> **Exercise requirements**:
Extract all data as written.

════════════════════

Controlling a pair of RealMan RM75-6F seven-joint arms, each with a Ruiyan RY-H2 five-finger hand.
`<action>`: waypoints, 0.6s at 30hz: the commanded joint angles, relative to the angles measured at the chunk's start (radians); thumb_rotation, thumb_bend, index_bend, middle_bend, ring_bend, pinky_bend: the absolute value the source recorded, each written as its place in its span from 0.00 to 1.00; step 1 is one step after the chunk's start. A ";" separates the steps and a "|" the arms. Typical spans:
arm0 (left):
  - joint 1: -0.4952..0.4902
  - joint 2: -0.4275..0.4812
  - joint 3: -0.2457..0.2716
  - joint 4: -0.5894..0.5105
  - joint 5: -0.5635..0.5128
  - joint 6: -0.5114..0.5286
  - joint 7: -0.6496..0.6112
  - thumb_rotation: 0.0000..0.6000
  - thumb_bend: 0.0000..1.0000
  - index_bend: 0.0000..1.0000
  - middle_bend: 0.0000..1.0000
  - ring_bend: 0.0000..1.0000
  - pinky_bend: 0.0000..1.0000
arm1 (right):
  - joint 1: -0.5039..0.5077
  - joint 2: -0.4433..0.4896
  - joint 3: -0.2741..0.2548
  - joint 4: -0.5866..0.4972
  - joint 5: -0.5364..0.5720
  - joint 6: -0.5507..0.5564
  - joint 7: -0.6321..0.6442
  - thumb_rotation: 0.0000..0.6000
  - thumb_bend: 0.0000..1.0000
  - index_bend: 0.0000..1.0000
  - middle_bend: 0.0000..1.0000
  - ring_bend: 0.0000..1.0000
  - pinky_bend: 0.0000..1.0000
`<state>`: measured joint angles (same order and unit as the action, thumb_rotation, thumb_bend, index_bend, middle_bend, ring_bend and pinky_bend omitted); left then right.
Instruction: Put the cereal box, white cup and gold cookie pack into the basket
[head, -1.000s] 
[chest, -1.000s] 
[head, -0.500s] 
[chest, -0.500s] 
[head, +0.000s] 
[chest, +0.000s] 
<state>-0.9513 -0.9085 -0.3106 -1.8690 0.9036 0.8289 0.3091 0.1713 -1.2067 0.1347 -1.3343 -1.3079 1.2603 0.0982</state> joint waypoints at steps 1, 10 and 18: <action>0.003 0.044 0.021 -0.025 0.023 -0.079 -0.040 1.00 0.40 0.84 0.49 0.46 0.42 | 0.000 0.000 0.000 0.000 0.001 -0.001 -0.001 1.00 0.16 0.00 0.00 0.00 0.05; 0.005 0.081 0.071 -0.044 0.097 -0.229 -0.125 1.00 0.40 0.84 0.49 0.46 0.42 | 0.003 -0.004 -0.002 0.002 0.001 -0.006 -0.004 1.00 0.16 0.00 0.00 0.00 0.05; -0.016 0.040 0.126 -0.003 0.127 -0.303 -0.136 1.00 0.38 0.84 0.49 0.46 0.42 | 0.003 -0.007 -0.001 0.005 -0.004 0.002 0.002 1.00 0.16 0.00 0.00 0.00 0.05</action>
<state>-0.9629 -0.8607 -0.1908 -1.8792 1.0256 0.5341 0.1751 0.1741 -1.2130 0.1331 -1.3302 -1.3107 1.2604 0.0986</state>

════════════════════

> **Exercise answer**:
Controlling a pair of RealMan RM75-6F seven-joint arms, each with a Ruiyan RY-H2 five-finger hand.
`<action>`: waypoints, 0.6s at 30hz: the commanded joint angles, relative to the angles measured at the chunk's start (radians); thumb_rotation, thumb_bend, index_bend, middle_bend, ring_bend, pinky_bend: the absolute value the source recorded, each written as its place in its span from 0.00 to 1.00; step 1 is one step after the chunk's start. A ";" separates the steps and a "|" the arms. Typical spans:
arm0 (left):
  - joint 1: -0.4952..0.4902
  - joint 2: -0.4275..0.4812
  - joint 3: -0.2457..0.2716
  - joint 4: -0.5894..0.5105
  - joint 5: -0.5635..0.5128
  - joint 6: -0.5114..0.5286
  - joint 7: -0.6496..0.6112
  - thumb_rotation: 0.0000..0.6000
  - thumb_bend: 0.0000..1.0000
  - index_bend: 0.0000..1.0000
  - middle_bend: 0.0000..1.0000
  - ring_bend: 0.0000..1.0000
  - pinky_bend: 0.0000..1.0000
arm1 (right):
  - joint 1: -0.5039..0.5077
  - joint 2: -0.4433..0.4896
  - joint 3: -0.2741..0.2548
  - joint 4: -0.5866..0.4972
  - joint 5: -0.5364..0.5720
  - joint 6: -0.5507..0.5564
  - joint 7: -0.6321..0.6442
  - thumb_rotation: 0.0000..0.6000
  - thumb_bend: 0.0000..1.0000
  - index_bend: 0.0000..1.0000
  - middle_bend: 0.0000..1.0000
  - ring_bend: 0.0000..1.0000
  - pinky_bend: 0.0000..1.0000
`<state>`: measured joint angles (same order and unit as the action, thumb_rotation, thumb_bend, index_bend, middle_bend, ring_bend and pinky_bend omitted); left then right.
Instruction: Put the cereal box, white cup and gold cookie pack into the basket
[head, -1.000s] 
[chest, -1.000s] 
[head, -0.500s] 
[chest, -0.500s] 
[head, +0.000s] 
[chest, +0.000s] 
<state>-0.9513 -0.9085 -0.3106 -1.8690 0.9036 0.8289 0.3091 0.1713 -1.2067 0.1347 -1.3343 -1.3079 1.2603 0.0982</state> joint waypoints at steps 1, 10 and 18: <action>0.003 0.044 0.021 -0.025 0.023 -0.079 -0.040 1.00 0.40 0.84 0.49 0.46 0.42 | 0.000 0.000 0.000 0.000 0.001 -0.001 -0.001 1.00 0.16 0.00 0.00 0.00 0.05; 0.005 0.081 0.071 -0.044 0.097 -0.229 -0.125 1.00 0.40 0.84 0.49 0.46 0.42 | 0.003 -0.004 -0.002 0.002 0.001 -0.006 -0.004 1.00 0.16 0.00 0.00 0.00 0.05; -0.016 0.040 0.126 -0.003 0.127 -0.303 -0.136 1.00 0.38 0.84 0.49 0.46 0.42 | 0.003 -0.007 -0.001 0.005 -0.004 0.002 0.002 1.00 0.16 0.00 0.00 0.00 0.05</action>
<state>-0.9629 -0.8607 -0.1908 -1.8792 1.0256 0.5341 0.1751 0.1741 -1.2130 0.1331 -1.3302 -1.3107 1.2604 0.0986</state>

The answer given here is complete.